GPUs

Coiled supports running computations with GPU-enabled machines. In principle, doing this is as simple as setting worker_gpu=1 in the coiled.Cluster() constructor:

import coiled

cluster = coiled.Cluster(
    ...,
    worker_gpu=1,
)

Note

When asking for GPU enabled workers, Coiled will always use on demand instances instead of the default Spot instances. If you want to use spot instances you can add backend_options={"spot": True} to the coiled.Cluster constructor.

But in practice there are additional considerations.

Getting Started

First, note that free individual cloud accounts do not have GPU access enabled (see Account Access, below).

Next, you will need a suitable software environment. The specifics will vary with your need. An example suitable for some initial work and testing is given here:

import coiled

# Create a software environment with GPU accelerated libraries
# and CUDA drivers installed
coiled.create_software_environment(
    name="gpu-test",
    container="gpuci/miniconda-cuda:11.2-runtime-ubuntu20.04",
    conda={
        "channels": [
            "rapidsai",
            "conda-forge",
            "defaults",
        ],
        "dependencies": [
            "dask",
            "dask-cuda",
            "cupy",
            "cudatoolkit=11.2",
        ],
    },
)

More information on GPU software environments is given below.

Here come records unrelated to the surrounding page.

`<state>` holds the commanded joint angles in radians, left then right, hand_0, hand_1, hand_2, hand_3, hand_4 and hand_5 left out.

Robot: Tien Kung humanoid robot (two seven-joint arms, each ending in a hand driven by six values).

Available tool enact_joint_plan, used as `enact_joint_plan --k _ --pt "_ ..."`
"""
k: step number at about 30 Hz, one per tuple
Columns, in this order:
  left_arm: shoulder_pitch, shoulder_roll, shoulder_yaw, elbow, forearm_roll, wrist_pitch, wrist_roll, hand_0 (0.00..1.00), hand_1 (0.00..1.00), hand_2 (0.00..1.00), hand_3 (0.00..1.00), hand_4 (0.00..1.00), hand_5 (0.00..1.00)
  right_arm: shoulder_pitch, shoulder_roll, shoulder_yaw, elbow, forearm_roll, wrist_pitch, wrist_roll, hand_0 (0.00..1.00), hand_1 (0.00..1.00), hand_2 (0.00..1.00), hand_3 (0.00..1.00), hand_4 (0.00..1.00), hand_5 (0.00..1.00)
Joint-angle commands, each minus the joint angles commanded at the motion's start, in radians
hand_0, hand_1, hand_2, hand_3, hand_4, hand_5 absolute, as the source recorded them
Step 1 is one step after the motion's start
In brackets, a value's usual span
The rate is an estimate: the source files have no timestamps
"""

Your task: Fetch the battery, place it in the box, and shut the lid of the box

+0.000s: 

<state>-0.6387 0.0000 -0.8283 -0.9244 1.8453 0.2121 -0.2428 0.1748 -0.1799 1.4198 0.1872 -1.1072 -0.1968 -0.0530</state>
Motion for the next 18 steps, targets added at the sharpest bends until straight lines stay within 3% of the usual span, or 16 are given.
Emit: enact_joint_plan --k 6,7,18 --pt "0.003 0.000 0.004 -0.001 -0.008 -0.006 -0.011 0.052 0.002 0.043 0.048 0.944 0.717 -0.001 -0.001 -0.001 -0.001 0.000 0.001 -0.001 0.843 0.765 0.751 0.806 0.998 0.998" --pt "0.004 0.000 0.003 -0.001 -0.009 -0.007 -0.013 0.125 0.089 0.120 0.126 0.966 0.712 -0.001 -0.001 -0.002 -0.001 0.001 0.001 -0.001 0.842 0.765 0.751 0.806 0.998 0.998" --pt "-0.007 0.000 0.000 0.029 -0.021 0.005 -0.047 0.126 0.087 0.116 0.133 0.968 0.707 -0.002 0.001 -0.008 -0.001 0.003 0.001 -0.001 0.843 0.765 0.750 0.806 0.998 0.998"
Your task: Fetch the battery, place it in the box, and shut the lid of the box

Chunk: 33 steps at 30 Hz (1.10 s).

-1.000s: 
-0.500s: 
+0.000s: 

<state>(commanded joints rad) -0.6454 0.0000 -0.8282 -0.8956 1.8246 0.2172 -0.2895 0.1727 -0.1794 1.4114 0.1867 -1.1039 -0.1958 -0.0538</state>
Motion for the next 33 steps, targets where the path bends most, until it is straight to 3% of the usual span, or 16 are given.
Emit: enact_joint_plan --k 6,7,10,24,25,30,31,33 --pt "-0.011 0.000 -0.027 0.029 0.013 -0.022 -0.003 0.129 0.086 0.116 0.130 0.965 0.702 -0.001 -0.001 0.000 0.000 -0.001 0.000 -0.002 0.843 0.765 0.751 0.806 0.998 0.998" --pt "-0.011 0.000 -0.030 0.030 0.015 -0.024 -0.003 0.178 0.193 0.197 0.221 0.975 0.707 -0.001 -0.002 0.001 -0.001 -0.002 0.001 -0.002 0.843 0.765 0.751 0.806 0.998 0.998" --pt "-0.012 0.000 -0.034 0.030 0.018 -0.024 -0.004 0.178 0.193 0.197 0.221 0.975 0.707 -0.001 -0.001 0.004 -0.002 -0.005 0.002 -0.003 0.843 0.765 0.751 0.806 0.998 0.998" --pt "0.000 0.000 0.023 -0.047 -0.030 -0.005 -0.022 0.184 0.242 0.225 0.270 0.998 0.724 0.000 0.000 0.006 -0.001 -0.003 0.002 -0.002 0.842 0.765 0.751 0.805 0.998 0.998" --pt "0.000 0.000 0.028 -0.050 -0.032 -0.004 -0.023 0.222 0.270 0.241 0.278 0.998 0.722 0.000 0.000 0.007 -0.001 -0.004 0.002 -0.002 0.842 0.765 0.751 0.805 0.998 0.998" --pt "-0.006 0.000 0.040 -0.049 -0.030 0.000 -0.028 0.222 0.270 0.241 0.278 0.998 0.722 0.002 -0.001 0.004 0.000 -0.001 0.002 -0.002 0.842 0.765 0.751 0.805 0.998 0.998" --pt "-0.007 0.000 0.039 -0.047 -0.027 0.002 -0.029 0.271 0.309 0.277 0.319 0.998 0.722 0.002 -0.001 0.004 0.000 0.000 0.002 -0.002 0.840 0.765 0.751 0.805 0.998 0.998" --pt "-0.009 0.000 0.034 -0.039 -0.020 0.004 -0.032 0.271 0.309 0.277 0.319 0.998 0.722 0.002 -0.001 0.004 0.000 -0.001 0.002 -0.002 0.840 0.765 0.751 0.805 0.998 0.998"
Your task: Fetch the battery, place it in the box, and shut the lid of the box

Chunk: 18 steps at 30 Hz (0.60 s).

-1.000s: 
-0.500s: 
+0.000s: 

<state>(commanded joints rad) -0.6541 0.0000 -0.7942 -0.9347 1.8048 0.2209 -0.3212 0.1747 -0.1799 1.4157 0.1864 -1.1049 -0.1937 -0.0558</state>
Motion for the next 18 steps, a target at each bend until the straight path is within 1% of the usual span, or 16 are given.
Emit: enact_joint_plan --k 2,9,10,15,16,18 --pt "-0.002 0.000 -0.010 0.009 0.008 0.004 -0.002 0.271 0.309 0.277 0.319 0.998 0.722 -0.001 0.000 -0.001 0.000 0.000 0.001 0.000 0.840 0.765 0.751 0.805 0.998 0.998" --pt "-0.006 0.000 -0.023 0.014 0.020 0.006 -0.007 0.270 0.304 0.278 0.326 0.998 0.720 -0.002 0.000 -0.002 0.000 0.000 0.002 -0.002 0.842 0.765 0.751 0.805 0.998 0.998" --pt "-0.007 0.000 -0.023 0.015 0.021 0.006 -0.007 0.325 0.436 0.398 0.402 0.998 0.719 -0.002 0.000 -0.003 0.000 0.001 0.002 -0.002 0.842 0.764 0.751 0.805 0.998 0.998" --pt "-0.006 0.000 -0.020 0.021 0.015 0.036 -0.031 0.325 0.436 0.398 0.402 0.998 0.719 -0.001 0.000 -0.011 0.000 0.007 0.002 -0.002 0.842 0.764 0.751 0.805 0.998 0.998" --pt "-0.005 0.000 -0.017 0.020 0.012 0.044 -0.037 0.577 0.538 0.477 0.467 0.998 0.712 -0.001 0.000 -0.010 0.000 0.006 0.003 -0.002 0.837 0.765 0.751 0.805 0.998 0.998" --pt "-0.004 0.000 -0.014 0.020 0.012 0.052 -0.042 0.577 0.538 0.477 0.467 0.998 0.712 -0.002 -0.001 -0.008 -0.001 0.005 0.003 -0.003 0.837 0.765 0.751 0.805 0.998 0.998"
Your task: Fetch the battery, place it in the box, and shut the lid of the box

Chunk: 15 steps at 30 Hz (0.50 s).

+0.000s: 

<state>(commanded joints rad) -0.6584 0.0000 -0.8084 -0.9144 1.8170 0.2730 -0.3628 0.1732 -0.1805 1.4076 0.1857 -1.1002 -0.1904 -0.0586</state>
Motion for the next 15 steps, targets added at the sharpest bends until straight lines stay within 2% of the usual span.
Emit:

With a suitable software environment, creating a cluster is straightforward. Simply set worker_gpu=1. Currently, Coiled only permits a single GPU per worker.

# Create a Coiled cluster that uses
# a GPU-compatible software environment
cluster = coiled.Cluster(
    scheduler_cpu=2,
    scheduler_memory="4 GiB",
    worker_cpu=4,
    worker_memory="16 GiB",
    worker_gpu=1,
    worker_class="dask_cuda.CUDAWorker",
    software="gpu-test",
)

If desired, the cluster specified above can be tested with the following computation:

from dask.distributed import Client


def test_gpu():
    import numpy as np
    import cupy as cp

    x = cp.arange(6).reshape(2, 3).astype("f")
    return cp.asnumpy(x.sum())


client = Client(cluster)

f = client.submit(test_gpu)
f.result()

If successful, this should return array(15., dtype=float32).

You can also verify that workers are using GPUs with the following command:

cluster.scheduler_info["workers"]

Note

If you are a member of more than one team (remember, you are automatically a member of your own personal account), you must specify the team under which to create the cluster (defaults to your personal account). You can do this with either the account= keyword argument, or by adding it as a prefix to the name of the cluster, such as name="<account>/<cluster-name>". Learn more about teams.

GPUs + Afar

afar allows you to run code on a remote Dask cluster. This means that you can run gpu code on a Coiled cluster without having to have a GPU where the client is hosted (your laptop for example).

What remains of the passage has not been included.